A lot of what designates a rose cut is the intent of the cutter.
Did the cutter intend for it to be traditionally cut, and the stone wasn’t shaped well? Or did the cutter actually intend to cut a rose cut?
Facet Diagrams & Facet Structure
Rose cuts were often used as accent stones in antique jewelry. They have a simplistic cut that is a flattish dome, with triangular facets arranged in a hexagonal pattern, with a point on top. There is not a flat table facet on top of the stone, and there is no pavilion, the way Old European Cut or Modern Round Brilliants are cut. Rose cuts are typically round, but can be found in other shapes, such as pear, cushion, oval, etc.
I am particularly strict in my evaluation of rose cut diamonds, and I insist that they have the equiangular triangled hexagon on top. Sometimes, especially with modern cut specialty shaped rose cuts, the hexagon will be elongated to mimic the outline of the stone. Like this modern cut pear:
It’s still a rose cut, but the facet structure is a clue that it’s not antique!
Lack of a Pavilion
It’s easy to get confused with terminology for rose cuts, since they don’t follow the same cutting guidelines as traditionally cut stones. I tend to think of them as a traditionally cut stone that has had the pavilion cut off at the girdle, but with a point on the table instead of the table being flat.

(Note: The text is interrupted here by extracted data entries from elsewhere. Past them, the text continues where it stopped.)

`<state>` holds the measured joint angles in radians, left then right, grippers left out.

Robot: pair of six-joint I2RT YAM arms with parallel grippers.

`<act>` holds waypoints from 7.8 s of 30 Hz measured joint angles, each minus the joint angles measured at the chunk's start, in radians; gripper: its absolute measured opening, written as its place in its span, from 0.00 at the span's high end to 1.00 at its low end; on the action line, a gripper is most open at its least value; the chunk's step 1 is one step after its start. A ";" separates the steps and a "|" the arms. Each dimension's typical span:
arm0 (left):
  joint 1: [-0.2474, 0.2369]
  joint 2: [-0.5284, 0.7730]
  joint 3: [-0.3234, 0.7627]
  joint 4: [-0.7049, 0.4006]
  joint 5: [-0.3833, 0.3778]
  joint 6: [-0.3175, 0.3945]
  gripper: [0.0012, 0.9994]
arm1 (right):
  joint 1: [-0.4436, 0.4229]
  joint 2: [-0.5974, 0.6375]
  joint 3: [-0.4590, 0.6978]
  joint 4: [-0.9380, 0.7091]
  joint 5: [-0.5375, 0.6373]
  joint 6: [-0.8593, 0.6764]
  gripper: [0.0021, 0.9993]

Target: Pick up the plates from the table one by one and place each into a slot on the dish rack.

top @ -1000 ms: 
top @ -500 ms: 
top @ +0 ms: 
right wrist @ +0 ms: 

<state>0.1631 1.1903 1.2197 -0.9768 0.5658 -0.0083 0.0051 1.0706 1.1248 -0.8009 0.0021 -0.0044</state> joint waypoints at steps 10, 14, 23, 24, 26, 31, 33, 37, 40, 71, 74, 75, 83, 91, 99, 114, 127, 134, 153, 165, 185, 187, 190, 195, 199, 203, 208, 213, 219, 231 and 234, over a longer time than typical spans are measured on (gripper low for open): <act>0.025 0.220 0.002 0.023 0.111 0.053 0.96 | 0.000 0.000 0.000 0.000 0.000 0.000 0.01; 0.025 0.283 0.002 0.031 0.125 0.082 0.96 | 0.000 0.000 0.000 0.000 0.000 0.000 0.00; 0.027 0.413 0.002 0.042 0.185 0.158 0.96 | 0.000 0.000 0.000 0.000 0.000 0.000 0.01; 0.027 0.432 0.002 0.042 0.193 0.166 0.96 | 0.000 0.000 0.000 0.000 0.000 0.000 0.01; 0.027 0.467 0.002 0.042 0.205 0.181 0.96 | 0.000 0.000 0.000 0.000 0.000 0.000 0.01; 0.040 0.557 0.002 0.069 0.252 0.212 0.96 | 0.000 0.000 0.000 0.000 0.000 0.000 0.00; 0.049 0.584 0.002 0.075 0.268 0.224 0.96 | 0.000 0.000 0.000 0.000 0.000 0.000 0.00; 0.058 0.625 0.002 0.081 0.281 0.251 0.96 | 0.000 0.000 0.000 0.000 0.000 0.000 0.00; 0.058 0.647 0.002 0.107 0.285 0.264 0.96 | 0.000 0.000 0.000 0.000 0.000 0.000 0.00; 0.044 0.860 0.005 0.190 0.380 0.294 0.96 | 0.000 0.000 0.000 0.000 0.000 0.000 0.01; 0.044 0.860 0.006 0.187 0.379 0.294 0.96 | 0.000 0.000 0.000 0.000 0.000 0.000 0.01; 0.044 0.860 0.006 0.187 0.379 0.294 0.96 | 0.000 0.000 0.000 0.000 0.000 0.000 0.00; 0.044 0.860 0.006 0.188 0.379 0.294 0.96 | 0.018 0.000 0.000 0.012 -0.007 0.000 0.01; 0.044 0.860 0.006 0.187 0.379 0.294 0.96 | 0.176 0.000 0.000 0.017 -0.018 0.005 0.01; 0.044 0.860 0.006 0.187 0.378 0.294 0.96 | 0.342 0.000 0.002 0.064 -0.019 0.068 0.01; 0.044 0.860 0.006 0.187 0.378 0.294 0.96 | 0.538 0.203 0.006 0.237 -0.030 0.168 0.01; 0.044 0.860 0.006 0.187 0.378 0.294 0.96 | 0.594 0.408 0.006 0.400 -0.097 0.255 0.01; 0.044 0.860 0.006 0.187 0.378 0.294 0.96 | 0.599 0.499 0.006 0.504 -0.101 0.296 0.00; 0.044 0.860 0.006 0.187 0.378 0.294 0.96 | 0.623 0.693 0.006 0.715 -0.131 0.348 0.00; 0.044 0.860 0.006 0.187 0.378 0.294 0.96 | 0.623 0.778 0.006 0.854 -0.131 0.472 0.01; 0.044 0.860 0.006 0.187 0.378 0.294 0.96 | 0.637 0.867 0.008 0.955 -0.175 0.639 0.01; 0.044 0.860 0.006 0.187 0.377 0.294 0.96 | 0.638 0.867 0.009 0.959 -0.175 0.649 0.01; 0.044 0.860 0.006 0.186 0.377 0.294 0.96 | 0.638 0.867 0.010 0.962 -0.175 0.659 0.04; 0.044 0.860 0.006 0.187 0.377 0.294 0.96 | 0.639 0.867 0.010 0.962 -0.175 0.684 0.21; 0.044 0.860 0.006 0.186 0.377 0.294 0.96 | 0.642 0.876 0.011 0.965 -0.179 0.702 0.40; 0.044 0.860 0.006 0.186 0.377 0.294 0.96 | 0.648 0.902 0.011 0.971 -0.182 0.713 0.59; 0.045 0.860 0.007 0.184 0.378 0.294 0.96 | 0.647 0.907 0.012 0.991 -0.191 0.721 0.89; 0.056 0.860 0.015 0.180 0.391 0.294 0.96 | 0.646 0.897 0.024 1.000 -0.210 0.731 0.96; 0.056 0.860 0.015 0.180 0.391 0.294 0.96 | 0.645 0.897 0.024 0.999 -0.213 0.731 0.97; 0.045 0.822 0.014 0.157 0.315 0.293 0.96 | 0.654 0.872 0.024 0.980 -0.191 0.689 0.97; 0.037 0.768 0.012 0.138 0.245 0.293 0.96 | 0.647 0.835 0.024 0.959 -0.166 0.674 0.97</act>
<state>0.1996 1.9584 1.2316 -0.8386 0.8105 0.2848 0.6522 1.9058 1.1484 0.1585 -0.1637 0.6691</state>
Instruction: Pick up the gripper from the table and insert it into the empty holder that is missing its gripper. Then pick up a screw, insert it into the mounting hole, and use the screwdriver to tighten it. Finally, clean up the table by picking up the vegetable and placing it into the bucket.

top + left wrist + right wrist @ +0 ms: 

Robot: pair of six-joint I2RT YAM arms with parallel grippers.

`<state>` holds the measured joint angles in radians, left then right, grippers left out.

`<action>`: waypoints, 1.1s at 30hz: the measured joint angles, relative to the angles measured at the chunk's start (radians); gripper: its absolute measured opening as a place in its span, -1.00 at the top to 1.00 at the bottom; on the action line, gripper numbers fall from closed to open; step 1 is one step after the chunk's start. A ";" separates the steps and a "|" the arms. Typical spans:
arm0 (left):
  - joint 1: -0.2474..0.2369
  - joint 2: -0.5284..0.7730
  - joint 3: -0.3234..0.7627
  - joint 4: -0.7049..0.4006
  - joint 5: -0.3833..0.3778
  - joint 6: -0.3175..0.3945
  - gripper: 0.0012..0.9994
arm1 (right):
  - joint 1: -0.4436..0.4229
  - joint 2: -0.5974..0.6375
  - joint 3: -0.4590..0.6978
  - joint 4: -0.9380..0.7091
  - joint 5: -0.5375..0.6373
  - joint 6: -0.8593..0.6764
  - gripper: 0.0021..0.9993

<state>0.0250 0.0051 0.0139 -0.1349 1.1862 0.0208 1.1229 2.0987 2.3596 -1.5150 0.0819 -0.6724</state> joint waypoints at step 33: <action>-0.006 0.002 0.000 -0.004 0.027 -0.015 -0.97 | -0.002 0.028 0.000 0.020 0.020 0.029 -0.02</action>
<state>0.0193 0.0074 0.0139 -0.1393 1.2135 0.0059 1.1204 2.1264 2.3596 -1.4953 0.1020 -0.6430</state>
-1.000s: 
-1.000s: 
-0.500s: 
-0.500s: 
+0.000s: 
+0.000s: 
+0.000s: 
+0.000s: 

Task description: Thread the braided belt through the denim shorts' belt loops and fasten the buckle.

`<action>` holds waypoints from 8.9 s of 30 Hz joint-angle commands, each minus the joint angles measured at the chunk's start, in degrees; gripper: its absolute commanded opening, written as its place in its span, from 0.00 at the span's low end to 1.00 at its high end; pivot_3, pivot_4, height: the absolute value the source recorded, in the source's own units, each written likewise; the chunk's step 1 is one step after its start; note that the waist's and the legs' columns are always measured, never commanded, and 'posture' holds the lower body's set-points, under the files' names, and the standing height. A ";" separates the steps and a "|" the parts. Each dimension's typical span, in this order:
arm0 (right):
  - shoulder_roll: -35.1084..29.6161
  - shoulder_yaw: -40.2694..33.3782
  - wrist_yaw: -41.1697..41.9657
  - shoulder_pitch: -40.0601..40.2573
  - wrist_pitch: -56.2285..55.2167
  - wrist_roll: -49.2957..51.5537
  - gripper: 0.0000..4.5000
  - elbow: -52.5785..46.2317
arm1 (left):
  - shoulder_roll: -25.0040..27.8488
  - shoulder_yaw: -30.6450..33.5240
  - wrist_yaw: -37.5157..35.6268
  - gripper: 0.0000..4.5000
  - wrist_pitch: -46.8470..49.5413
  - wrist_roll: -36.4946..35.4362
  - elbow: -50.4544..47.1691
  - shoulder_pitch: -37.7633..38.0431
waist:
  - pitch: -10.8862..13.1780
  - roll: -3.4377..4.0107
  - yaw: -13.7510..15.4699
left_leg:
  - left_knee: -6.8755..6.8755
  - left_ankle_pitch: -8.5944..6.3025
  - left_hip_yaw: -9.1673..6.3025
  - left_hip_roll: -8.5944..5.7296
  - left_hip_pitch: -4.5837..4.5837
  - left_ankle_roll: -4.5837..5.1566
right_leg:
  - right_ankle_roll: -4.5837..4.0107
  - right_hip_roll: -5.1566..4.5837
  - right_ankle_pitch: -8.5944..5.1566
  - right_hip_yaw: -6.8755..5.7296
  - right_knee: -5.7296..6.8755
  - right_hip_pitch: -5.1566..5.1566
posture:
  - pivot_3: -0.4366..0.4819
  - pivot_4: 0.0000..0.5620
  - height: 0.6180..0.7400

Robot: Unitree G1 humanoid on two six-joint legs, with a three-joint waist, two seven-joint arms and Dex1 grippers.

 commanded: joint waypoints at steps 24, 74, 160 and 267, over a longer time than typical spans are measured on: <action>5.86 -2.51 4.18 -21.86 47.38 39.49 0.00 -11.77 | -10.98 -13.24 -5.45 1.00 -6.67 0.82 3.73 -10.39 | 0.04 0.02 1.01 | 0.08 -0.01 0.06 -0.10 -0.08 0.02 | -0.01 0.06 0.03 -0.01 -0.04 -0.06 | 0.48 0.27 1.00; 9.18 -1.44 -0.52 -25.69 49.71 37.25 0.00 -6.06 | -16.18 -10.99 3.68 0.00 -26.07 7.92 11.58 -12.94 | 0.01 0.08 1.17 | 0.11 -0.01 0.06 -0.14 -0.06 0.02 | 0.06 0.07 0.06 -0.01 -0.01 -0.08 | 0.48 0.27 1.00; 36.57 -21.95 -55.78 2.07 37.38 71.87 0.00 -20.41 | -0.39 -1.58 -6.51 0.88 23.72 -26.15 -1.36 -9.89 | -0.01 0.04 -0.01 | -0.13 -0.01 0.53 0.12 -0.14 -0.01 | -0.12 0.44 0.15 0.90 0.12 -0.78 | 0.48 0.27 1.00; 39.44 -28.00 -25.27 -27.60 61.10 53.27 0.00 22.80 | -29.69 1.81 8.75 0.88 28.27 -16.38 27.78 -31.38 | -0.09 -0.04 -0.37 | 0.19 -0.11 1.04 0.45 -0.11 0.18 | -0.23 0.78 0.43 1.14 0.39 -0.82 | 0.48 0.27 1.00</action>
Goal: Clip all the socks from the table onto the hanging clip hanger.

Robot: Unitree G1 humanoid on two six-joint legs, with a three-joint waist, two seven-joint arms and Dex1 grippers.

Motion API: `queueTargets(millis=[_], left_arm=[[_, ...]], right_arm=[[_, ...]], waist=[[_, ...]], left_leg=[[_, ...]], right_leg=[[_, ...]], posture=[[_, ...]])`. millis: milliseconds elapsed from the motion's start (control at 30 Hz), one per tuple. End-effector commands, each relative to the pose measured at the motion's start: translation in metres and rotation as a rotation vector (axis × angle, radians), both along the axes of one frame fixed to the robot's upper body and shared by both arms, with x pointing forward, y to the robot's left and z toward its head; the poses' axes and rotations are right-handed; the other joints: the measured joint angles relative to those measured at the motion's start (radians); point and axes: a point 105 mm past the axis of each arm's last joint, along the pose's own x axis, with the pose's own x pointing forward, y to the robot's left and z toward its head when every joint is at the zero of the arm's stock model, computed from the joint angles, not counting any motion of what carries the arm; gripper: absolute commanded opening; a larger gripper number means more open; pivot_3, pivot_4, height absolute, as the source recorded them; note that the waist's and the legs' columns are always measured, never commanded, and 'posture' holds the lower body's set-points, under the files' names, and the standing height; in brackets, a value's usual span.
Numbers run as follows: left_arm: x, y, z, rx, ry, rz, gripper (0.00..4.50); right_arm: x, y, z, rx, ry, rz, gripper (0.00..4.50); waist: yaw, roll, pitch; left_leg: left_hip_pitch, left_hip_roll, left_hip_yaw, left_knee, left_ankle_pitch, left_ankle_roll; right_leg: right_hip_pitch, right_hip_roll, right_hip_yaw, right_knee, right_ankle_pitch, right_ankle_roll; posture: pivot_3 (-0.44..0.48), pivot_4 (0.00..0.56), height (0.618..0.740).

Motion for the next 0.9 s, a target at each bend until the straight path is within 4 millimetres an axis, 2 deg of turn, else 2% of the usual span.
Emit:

One of my very first gemstones was a peach spinel that had a rose cut table and crown, but with a traditional pavilion. Sometimes I miss that stone!
Faux Rose Cuts
Now, one of my biggest pet peeves has been popping up more and more lately and that’s taking a poorly, but traditionally cut stone (with a table, pavilion, culet, etc), flipping it over so it’s culet and pavilion face up with the table facing down, and calling that a rose cut. It is not a rose cut. You can determine these stones by looking at the facet structure, and seeing whether or not it is totally flat on the flat side, if it has a crown, and if the facets are almost equiangular AND triangular. Here is a helpful diagram to help illustrate the anatomy of a traditionally cut stone can look like.
You can see a comparison between the hexagonal traditional cut on the left, and the classic rose cut on the right. I can tell a few things from the hexagonal stone about the rough – the stone wasn’t deep enough to cut it to ideal specifications and have optimal light return when it’s table up. So in a clever marketing move, they flipped it over and marketed it as a “hexagonal rose cut”.
With these hexagonal stones, they were not originally intended to be rose cuts, and that is obvious once you take a closer look at the pavilion facets:
They have the equiangular center facets, but if you look closer, the facets that aren’t in the center are trapezoidal in shape, rather than triangular.
Interestingly, when I flip the stones over, and have the table/flat side up, you can see the huge difference, and clearly discern what the original intent of the cutter was. The hexagons show light return bouncing off the pavilions, minus the windowing in the middle, while the rose cut is essentially transparent:
Double Sided Rose Cut
Double sided rose cuts are very rare, and are often given different names, depending on the knowledge of the seller or owner. As you can see from the diagrams above, they are structured as if two rose cuts were put flat side against flat side.
Rose cuts come in all different flavors, and they’ve been enjoying a sort of resurgence into popularity with celebrity interest in them as well as antique jewelry coming back into fashion. You can expect to see more from me as well, but that is mostly due to my everlasting love for them, rather than following the trends!
Side note: Thanks to Jennifer Aniston for giving the rest of us some giant rose cut goodness to ogle when she’s out and about. (Yes, her engagement ring is a giant rose cut diamond!)